======== DATA LISTING ========
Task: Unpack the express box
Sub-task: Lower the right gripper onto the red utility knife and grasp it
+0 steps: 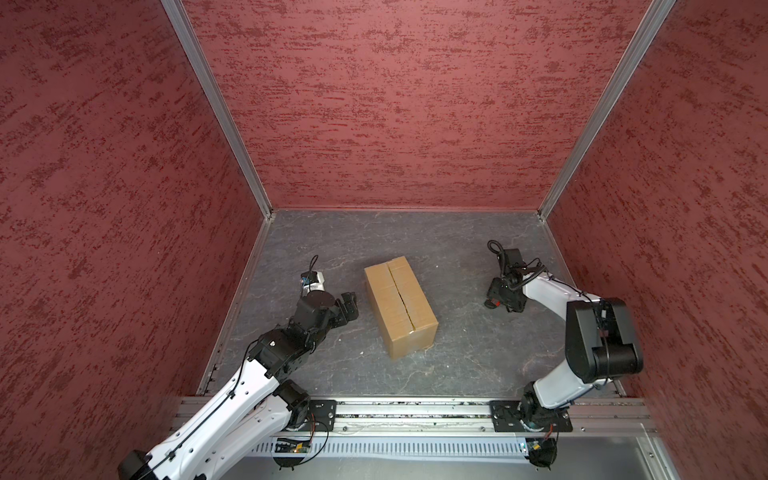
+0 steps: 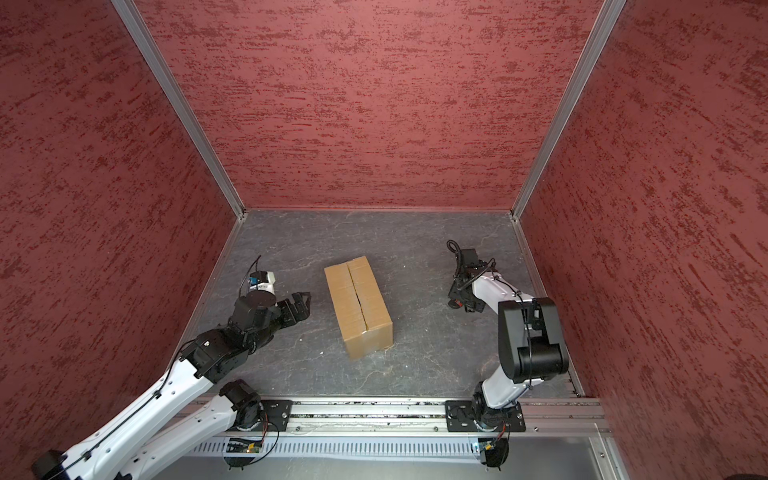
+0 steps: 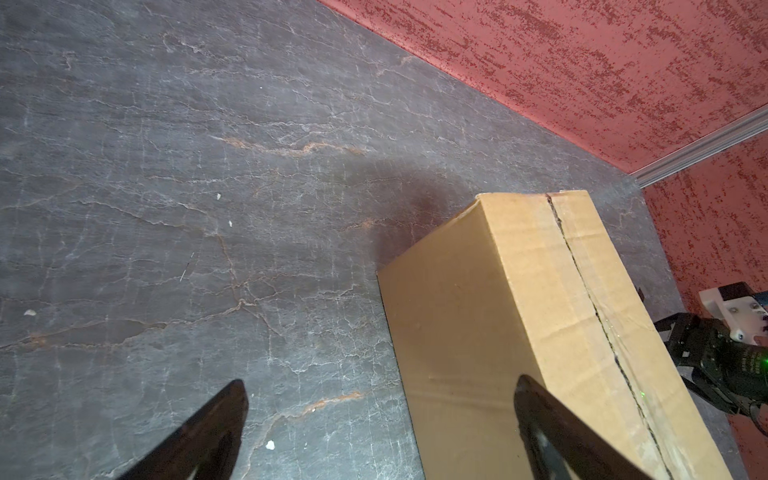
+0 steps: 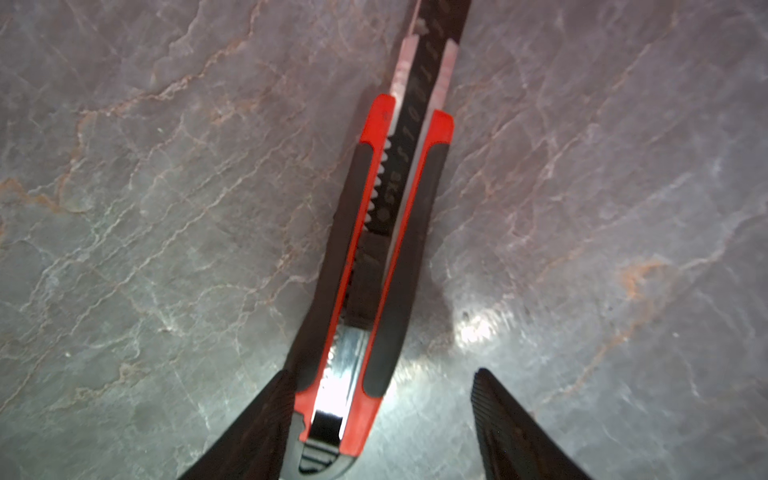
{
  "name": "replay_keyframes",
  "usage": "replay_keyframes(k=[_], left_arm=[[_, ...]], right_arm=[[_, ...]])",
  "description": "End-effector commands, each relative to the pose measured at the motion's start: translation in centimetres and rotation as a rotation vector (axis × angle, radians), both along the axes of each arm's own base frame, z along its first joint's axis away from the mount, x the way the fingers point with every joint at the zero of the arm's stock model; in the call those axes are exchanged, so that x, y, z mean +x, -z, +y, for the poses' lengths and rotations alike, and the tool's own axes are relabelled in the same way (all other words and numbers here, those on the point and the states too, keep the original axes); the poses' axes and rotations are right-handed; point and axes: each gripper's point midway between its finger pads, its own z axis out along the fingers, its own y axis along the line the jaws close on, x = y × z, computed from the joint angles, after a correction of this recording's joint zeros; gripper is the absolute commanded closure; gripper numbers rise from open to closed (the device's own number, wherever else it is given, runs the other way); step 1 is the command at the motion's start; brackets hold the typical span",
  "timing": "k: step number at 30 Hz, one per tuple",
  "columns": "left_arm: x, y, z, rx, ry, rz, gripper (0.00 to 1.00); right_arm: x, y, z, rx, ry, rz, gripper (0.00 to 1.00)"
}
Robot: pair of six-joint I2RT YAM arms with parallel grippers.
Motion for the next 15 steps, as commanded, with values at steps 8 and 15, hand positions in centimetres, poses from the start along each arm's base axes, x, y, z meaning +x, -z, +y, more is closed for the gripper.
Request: replay_keyframes(k=[8,15], left_arm=[[0.33,-0.76,-0.33,-0.017,0.016,-0.022,0.00],[0.36,-0.29,-0.51,-0.022,0.021,-0.011,0.00]], right_arm=[[0.97,0.56,0.17,0.021,-0.012,-0.015,0.31],[1.18,0.42,0.13,0.016,-0.018,-0.019,0.31]])
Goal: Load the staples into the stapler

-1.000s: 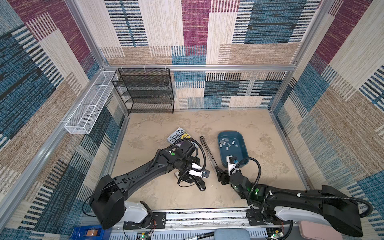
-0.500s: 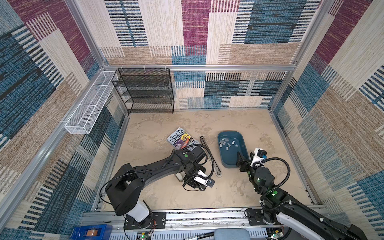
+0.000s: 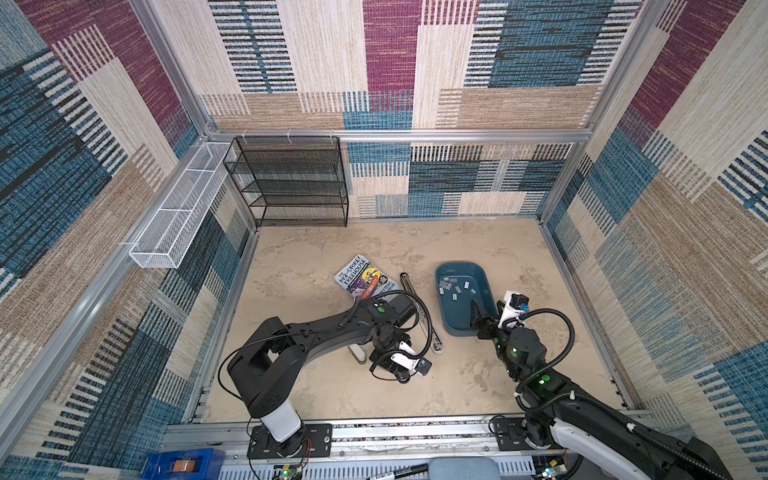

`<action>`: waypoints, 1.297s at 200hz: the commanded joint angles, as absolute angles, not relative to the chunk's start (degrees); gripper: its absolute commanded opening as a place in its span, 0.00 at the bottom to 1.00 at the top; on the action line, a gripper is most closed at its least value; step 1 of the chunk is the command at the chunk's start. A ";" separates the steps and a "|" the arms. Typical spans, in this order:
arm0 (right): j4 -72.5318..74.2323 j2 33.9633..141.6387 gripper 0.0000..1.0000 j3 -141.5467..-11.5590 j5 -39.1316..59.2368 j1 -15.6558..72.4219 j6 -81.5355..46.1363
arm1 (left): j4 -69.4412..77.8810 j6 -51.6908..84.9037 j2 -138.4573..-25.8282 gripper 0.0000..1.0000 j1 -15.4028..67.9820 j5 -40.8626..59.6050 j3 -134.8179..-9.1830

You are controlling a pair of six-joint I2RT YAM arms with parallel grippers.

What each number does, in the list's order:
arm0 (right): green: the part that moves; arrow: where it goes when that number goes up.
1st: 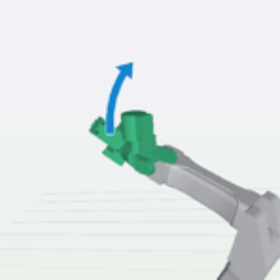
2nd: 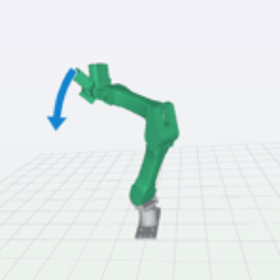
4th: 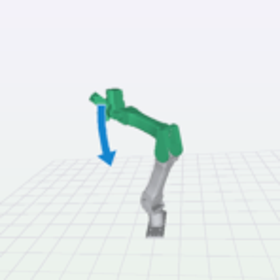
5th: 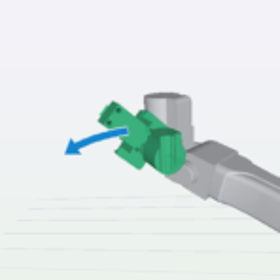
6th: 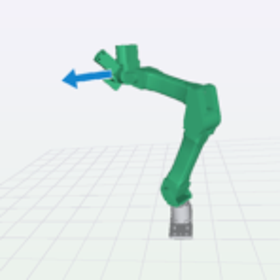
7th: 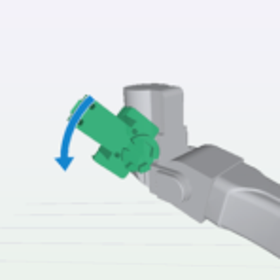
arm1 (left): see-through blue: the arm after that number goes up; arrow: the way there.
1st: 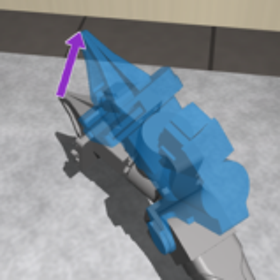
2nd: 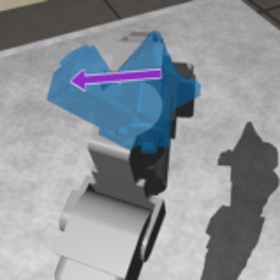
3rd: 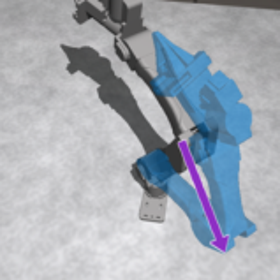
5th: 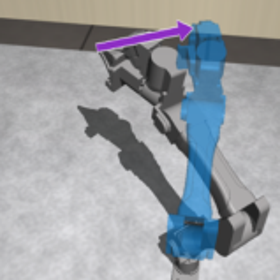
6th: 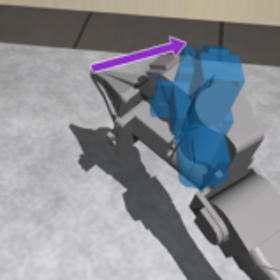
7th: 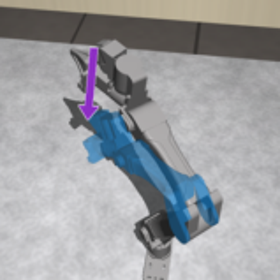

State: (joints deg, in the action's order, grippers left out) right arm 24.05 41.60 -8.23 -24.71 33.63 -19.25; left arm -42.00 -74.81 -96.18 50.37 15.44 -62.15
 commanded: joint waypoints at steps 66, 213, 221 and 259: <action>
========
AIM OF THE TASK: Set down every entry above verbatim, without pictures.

SOLUTION FOR THIS PROBLEM:
Task: Unpack the express box
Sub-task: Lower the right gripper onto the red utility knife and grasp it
+0 steps: 
+0 steps: 
+0 steps: 
+0 steps: 
{
  "name": "replay_keyframes",
  "usage": "replay_keyframes(k=[_], left_arm=[[_, ...]], right_arm=[[_, ...]])",
  "description": "End-effector commands, each relative to the pose measured at the motion's start: translation in centimetres and rotation as a rotation vector (axis × angle, radians), both along the axes of each arm's own base frame, z along its first joint's axis away from the mount, x the way the fingers point with every joint at the zero of the arm's stock model; in the call those axes are exchanged, so that x, y, z mean +x, -z, +y, for the poses' lengths and rotations alike, and the tool's own axes are relabelled in the same way (all other words and numbers here, those on the point and the states too, keep the original axes); the poses' axes and rotations are right-handed; point and axes: each gripper's point midway between its finger pads, its own z axis out along the fingers, its own y axis along the line the jaws close on, x = y × z, computed from the joint angles, after a correction of this recording's joint zeros; gripper is the absolute commanded closure; gripper numbers rise from open to closed (the device's own number, wherever else it is given, runs the other way); step 1 is the command at the motion's start; brackets hold the typical span",
  "timing": "k: step number at 30 Hz, one per tuple",
  "columns": "left_arm: x, y, z, rx, ry, rz, gripper (0.00 to 1.00); right_arm: x, y, z, rx, ry, rz, gripper (0.00 to 1.00)"
}
Robot: pair of six-joint I2RT YAM arms with parallel grippers.
Motion for the next 15 steps, as commanded, with values at steps 8 and 15, hand positions in centimetres, poses from the start along each arm's base axes, x, y, z meaning +x, -z, +y, more is closed for the gripper.
Request: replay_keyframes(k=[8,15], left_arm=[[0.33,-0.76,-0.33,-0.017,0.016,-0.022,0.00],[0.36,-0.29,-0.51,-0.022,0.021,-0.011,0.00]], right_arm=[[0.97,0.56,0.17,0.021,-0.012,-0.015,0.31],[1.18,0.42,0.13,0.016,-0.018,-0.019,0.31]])
Goal: Load the staples into the stapler

-1.000s: 
-0.500s: 
+0.000s: 

`<action>`: waypoints, 1.297s at 200hz: the commanded joint angles, as absolute angles, not relative to the chunk's start (degrees); gripper: its absolute commanded opening as a place in its span, 0.00 at the bottom to 1.00 at the top; on the action line, a gripper is most closed at its least value; step 1 of the chunk is the command at the chunk's start. A ";" separates the steps and a "|" the arms. Typical spans, in this order:
arm0 (right): j4 -72.5318..74.2323 j2 33.9633..141.6387 gripper 0.0000..1.0000 j3 -141.5467..-11.5590 j5 -39.1316..59.2368 j1 -15.6558..72.4219 j6 -81.5355..46.1363
arm1 (left): j4 -69.4412..77.8810 j6 -51.6908..84.9037 j2 -138.4573..-25.8282 gripper 0.0000..1.0000 j1 -15.4028..67.9820 j5 -40.8626..59.6050 j3 -134.8179..-9.1830

You are controlling a pair of six-joint I2RT YAM arms with parallel grippers.

What each number does, in the list's order:
arm0 (right): green: the part that moves; arrow: where it goes when that number goes up.
1st: 
2nd: 
4th: 
5th: 
6th: 
7th: 
arm1 (left): see-through blue: the arm after that number goes up; arrow: the way there.
1st: 
2nd: 
3rd: 
5th: 
6th: 
7th: 

State: (joints deg, in the action's order, grippers left out) right arm 24.05 41.60 -8.23 -24.71 33.63 -19.25; left arm -42.00 -74.81 -96.18 50.37 15.44 -62.15
 commanded: joint waypoints at steps 66, 213, 221 and 259: <action>

What has been written here completes the answer.